Migalhas de Peso

O problema da guarda compartilhada de animais

A legislação civil cuida do animal como um bem indiviso, e permite aos compossuidores o exercício dos atos possessórios, garantindo a igualdade de direitos entre eles.

6/3/2020

O ativismo judicial nasceu no direito americano, ramo do sistema jurídico anglo-saxão ou common law, relacionando-se à atuação da Suprema Corte quando da presidência de Earl Warren, entre os anos de 1954 e 1969. O ativismo judicial está ligado a uma atuação mais ampla da função judiciária na consubstanciação dos fins e valores constitucionais, tendo uma ação decisiva na esfera de atuação das demais funções do Poder, quais sejam, executiva e legislativa. Desse modo, desempenha um papel criador por parte do Judiciário, trazendo uma significativa contribuição para o desenvolvimento do direito, decidindo a partir da análise do caso concreto, e formando precedentes que se antecipam, muitas das vezes, à produção legislativa.

É desse conceito que entendemos o ativismo judicial como uma postura, um modo de agir escolhido pelos magistrados na busca de uma hermenêutica jurídica expansionista, tendo como finalidade a concretização dos valores normativo-constitucionais, visando garantir os direitos da pessoa de modo mais célere, e atendendo às especificações do caso concreto e suprindo as necessidades advindas da omissão ou morosidade legislativa e, até mesmo, executiva. No Brasil, a partir da promulgação da Carta Magna de 1988 e de sua fundamentação programática e principiológica, o ativismo jurídico começa a tomar corpo.

O ativismo judicial é realista, com dimensão política, pois separa a atuação mais distribuidora da justiça, da manutenção e garantia da ordem e paz social. Assim, a figura do juiz distribuidor de justiça se revela, principalmente, quando o direito é negligenciado pela lei, e o magistrado cria no ordenamento, utilizando-se das diversas técnicas hermenêuticas. A finalidade, em tese, não é outra senão a de tornar realidade os objetivos delineados pela Constituição Federal.

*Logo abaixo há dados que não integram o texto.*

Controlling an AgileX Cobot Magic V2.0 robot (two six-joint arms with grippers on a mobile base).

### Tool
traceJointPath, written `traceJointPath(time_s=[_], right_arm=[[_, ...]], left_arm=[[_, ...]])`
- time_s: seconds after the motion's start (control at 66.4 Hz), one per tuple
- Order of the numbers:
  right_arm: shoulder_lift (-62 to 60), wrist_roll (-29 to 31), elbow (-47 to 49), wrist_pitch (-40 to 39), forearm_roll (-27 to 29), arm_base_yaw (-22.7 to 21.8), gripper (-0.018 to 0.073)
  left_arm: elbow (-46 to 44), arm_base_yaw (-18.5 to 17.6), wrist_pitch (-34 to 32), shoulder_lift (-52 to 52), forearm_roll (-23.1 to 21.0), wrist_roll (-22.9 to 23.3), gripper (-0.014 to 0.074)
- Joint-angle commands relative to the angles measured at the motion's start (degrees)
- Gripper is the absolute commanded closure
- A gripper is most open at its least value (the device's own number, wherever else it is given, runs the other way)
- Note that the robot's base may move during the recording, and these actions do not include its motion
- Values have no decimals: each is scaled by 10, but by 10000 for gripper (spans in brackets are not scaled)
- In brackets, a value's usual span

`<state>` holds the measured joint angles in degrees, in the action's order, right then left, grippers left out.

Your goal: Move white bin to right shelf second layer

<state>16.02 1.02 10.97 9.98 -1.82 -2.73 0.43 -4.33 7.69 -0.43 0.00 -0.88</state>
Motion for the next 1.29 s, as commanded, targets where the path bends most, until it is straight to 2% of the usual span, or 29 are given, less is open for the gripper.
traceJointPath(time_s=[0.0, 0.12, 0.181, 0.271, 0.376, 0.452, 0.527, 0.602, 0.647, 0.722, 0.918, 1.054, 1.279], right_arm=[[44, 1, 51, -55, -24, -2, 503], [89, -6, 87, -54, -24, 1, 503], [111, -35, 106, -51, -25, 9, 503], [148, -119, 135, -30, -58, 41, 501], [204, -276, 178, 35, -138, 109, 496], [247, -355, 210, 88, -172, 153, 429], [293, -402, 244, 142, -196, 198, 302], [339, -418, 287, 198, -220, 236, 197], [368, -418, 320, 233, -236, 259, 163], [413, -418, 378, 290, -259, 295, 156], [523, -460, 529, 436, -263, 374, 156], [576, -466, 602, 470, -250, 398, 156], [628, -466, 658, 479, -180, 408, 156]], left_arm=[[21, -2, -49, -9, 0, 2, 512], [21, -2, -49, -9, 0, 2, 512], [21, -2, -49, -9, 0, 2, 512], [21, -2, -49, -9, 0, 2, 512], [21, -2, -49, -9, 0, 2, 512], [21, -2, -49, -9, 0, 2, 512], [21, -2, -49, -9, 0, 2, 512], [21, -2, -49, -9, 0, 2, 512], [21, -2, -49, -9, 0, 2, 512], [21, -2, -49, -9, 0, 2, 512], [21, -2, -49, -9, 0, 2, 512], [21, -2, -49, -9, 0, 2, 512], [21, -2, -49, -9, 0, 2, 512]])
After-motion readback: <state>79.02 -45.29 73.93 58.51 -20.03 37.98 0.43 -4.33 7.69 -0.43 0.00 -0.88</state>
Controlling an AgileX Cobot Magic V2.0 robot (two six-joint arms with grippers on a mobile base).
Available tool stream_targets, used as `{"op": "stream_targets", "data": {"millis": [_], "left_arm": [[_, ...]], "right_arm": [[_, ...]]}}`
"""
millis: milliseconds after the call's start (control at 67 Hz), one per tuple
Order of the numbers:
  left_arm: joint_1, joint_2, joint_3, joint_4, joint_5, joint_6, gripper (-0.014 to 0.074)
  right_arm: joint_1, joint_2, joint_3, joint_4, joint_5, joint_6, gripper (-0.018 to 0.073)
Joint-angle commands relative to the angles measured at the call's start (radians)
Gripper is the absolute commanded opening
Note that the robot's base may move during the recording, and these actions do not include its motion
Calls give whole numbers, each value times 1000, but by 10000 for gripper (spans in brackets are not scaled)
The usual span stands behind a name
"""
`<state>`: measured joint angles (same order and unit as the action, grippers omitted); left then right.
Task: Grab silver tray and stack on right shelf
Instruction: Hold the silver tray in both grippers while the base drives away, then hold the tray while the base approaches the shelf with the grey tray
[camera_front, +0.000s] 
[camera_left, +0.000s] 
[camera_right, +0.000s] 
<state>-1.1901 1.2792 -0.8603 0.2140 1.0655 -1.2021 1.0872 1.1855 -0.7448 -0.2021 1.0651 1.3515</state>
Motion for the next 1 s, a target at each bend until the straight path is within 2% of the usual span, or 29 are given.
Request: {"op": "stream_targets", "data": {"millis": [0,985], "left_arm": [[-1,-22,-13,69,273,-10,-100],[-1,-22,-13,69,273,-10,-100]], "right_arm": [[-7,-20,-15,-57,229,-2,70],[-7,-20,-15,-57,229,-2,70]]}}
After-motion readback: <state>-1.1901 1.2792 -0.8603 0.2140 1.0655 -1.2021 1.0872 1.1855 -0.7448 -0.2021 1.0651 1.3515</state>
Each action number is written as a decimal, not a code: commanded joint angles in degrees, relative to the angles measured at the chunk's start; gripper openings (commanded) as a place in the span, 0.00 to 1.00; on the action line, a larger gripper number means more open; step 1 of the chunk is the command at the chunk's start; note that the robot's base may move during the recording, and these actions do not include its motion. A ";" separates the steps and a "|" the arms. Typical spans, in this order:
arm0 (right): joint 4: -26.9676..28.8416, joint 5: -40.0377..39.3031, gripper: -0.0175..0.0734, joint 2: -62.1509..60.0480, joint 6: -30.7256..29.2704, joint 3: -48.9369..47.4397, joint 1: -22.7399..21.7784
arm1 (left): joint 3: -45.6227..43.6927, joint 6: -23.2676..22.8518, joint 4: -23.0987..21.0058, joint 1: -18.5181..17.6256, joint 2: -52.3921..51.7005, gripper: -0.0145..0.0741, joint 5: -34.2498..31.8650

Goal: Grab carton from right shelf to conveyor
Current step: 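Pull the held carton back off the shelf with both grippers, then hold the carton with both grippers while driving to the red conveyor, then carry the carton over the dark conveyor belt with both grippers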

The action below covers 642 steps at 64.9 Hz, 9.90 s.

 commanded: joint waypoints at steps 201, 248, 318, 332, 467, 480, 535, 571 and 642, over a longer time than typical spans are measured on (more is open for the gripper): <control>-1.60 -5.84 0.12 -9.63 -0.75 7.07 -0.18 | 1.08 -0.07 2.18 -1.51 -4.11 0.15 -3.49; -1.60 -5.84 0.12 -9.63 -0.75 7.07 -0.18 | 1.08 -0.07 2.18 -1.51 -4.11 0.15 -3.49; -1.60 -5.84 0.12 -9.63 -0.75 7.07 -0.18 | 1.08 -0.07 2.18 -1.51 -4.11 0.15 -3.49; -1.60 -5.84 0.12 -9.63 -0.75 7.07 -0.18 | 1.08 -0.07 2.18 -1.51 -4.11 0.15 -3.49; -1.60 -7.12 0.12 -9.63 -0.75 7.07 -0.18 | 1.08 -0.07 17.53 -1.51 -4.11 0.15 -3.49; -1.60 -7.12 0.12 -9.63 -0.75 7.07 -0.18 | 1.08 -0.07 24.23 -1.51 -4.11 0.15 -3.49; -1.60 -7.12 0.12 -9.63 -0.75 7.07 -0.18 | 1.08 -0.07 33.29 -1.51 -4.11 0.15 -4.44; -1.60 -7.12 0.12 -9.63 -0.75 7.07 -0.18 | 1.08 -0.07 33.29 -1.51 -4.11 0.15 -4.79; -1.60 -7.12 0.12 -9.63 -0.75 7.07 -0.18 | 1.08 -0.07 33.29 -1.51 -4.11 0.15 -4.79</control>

O sistema processual contemporâneo está permitindo uma atuação mais ativa dos julgadores, estabelecendo que ao magistrado não cabe mais a mera missão de ser uma mera boca da lei, ponderando valores e princípios compreendidos nas causas sujeitas a seu crivo e isso implica uma atitude menos inertes nas conduções dos processos. A questão é que o ativismo no Brasil não se assenta numa tradição judicativa sólida, ou numa ratio hermenêutica (ratio iuris), entregando o julgado ao decisionismo e ao casuísmo.

Exemplo disso é a solução dada para a convivência entre ex-casais com seus animais de domésticos. As cortes jurisdicionais do país posicionam-se acerca da guarda compartilhada de animais não humanos domesticáveis. O Superior Tribunal de Justiça, por meio do julgamento do RESP 1.713.167/SP, reconheceu a possibilidade da concessão de guarda compartilhada à animais, sob o argumento de que “os animais de companhia possuem valor subjetivo único e peculiar, aflorando sentimentos bastante íntimo de seus donos, totalmente diversos de qualquer outro de propriedade privada”. O STJ ainda acrescentou que a legislação brasileira relativa aos bens não vem se mostrando capaz para resolver satisfatoriamente as contendas familiares envolvendo pets, em razão de não se tratar de discussão envolvendo mera posse e/ou prioridade.

Ante de uma crítica mais aprofundada, necessário, primeiramente, entendermos o que é o instituto da guarda compartilhada. Sabe-se que a guarda é um atributo do poder familiar. Nesse sentido, o fim do relacionamento amoroso dos genitores não pode ser um fator que comprometa a continuidades dos vínculos parentais, porquanto o exercício daquele poder em nada tem a ver com o fato separação.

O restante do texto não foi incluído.